Exercise goal: Your answer must be every line of the data that holds the string "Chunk".

··········

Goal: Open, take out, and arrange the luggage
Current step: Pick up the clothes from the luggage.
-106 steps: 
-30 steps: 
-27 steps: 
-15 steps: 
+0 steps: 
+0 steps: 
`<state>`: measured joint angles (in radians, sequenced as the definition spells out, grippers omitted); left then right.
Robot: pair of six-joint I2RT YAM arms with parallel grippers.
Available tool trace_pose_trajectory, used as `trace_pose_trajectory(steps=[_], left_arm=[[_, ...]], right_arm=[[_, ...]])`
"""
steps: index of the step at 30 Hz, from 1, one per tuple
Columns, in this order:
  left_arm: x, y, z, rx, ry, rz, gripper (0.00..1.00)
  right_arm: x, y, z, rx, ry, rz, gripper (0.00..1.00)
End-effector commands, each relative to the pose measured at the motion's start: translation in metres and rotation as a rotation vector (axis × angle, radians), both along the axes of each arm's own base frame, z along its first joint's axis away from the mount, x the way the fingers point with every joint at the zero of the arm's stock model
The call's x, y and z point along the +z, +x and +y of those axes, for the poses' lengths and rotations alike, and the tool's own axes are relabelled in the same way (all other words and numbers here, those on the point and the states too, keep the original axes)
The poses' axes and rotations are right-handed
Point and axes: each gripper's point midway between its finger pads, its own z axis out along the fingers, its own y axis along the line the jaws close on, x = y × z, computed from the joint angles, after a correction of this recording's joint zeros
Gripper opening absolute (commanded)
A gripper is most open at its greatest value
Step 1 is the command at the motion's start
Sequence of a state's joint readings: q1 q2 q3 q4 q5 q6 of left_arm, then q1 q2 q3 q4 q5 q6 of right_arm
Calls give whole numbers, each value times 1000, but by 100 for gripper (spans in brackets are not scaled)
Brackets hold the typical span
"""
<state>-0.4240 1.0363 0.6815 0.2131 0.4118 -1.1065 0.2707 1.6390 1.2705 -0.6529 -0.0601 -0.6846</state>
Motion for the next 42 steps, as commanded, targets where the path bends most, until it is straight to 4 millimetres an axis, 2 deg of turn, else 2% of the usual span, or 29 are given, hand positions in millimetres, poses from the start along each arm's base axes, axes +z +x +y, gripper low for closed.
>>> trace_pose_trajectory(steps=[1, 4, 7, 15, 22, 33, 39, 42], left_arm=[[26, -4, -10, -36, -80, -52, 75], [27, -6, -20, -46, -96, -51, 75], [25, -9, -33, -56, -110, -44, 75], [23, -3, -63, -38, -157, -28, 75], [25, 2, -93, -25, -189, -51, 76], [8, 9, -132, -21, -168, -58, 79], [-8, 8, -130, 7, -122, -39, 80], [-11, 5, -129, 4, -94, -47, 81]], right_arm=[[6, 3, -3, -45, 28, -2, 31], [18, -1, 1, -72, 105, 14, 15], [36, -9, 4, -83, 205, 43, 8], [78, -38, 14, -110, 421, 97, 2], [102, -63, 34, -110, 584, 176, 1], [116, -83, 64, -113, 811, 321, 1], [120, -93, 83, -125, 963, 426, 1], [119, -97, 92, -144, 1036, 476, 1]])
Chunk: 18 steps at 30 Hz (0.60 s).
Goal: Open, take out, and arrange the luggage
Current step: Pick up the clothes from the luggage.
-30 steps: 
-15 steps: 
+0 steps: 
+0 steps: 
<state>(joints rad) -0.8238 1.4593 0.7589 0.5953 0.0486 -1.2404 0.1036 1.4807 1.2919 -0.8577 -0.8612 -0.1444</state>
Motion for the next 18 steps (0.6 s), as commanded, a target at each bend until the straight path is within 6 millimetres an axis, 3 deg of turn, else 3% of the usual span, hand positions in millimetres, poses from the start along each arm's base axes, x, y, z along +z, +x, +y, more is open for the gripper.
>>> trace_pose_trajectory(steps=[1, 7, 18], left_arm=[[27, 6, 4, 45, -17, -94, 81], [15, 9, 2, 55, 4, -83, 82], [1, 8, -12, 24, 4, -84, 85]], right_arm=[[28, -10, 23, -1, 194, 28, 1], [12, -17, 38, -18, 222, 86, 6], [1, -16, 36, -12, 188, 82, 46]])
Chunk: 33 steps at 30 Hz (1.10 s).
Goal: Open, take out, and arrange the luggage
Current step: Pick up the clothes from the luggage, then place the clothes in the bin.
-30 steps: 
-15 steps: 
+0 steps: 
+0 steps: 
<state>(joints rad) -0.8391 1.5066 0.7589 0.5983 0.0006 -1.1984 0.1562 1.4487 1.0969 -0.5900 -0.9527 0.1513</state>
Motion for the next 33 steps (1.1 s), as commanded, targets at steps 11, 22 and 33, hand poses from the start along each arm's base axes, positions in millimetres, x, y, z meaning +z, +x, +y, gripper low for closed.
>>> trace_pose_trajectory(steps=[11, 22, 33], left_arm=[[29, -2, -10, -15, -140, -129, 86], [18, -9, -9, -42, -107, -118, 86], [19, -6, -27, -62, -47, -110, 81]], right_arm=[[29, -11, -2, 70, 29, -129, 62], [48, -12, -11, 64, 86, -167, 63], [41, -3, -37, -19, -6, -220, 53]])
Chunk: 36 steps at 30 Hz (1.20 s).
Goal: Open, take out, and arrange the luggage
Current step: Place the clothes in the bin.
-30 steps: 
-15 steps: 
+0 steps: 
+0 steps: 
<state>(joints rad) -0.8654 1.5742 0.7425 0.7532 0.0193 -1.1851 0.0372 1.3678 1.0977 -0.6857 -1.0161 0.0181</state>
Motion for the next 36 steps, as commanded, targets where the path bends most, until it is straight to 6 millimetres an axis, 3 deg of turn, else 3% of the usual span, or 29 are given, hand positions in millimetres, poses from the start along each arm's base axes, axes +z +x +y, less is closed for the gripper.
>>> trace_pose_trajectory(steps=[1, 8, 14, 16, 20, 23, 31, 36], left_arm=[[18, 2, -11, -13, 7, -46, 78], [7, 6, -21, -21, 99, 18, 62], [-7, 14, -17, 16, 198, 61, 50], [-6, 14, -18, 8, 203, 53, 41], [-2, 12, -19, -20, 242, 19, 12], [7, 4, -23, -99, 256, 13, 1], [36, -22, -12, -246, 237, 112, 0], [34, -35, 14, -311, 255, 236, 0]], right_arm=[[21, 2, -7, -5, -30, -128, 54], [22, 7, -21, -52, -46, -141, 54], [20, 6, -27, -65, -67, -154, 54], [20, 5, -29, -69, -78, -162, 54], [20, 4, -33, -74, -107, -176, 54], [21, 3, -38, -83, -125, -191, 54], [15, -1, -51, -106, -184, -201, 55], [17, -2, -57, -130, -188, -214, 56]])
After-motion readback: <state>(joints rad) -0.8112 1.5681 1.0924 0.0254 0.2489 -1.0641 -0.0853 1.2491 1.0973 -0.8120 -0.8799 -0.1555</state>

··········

Result of this task:
Chunk: 18 steps at 30 Hz (0.60 s).
Chunk: 33 steps at 30 Hz (1.10 s).
Chunk: 36 steps at 30 Hz (1.20 s).

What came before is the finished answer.